Universal preference, preference: In common usage we may choose something from the feasible alternatives, while preferring something else. For Stef, personal preference is always about which item from the feasible choice set actually gets chosen. By "universal preference" Stef means a universal "ought," a moral principle that is universal and objective. A person's personal preference and the corresponding universal preference (moral principle) need not match, e.g. an embezzler may calmly decide he prefers to rob his employer, but the "universal preference"/moral principle is that he should not steal.
"Stealing could be universally preferred. In other words, everyone in the world could wake up tomorrow and just decide to become a thief. It's not likely, but it's possible. But [...] stealing cannot be universally preferable."  So, "universally preferred" means everyone actually does prefer it, "universally preferable" is a jargon phrase which means more or less everyone ought to prefer it and make choices as if they preferred it, although they may not actually prefer it or make choices as if they did.
In ordinary speech, Preference gives a ranking. Given a set of choices, a preference determines which alternative is chosen. UPB wants a set of prohibitions. Stef says almost nothing about what you ought to do, discussing instead what you should be punished for. Using the word "preference" as jargon introduces confusion and ambiguity. This is really universally allowed behavior, or universally prohibited behavior, maybe universally enforced behaviour
Evil: That which we can enforce against. Good usually just refers to the avoidance of evil, but without clearly distinguishing it from morally neutral actions. Self-defense cannot be “evil,” since evil by definition can be prevented through force. Page 87

Opposite: Stef doesn't actually use a different definition for this word, but he uses it in a context that confused some of his critics.

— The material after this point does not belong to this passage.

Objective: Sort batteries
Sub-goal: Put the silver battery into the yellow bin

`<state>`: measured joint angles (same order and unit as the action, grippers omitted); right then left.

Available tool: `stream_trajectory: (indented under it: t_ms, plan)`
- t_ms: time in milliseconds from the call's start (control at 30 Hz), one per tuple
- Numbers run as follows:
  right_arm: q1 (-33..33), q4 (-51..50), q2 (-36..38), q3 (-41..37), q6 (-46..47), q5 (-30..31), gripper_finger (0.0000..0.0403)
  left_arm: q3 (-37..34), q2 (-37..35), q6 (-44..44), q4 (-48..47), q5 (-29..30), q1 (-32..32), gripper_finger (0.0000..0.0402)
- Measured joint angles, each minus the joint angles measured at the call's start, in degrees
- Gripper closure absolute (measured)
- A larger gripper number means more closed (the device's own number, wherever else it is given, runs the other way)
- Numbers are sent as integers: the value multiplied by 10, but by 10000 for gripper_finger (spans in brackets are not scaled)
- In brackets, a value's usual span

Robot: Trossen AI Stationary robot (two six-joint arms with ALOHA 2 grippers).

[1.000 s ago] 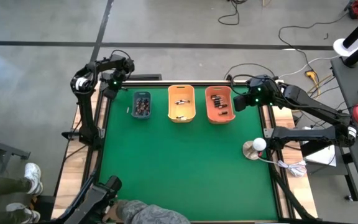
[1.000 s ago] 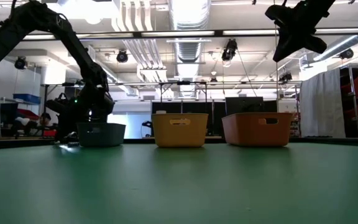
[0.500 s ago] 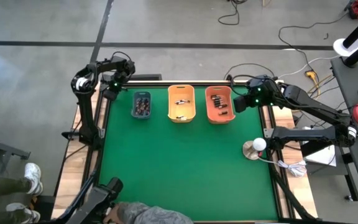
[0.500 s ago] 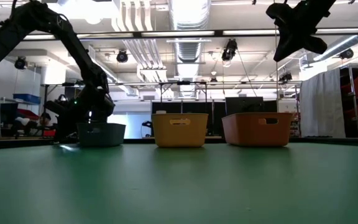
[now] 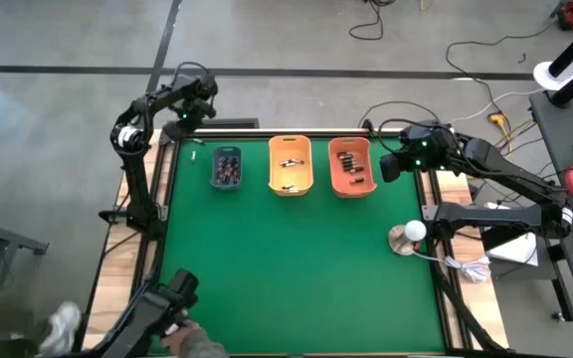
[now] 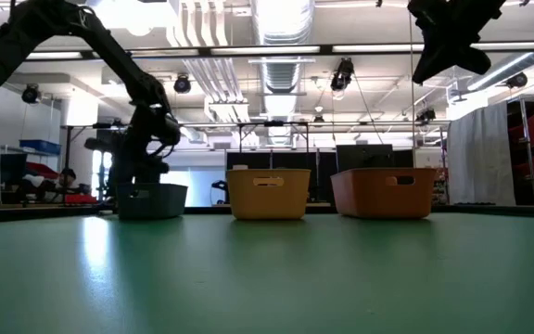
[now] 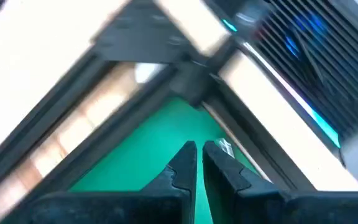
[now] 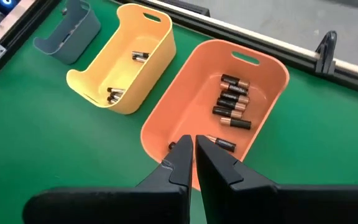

For example, he begins by examining several possible categories (always good, sometimes good, positively aesthetic, personally preferred, neutral, etc.) He uses some of his other definitions to narrow down the range of possibilities to consider, so that only 2 possibilities remain. In that context, it is a bit confusing but not technically incorrect to use "not X" and "the opposite of X" interchangeably. Given the narrow context of the discussion, where he considers only two possibilities, "not X" and "the opposite of X" both refer to the same concept.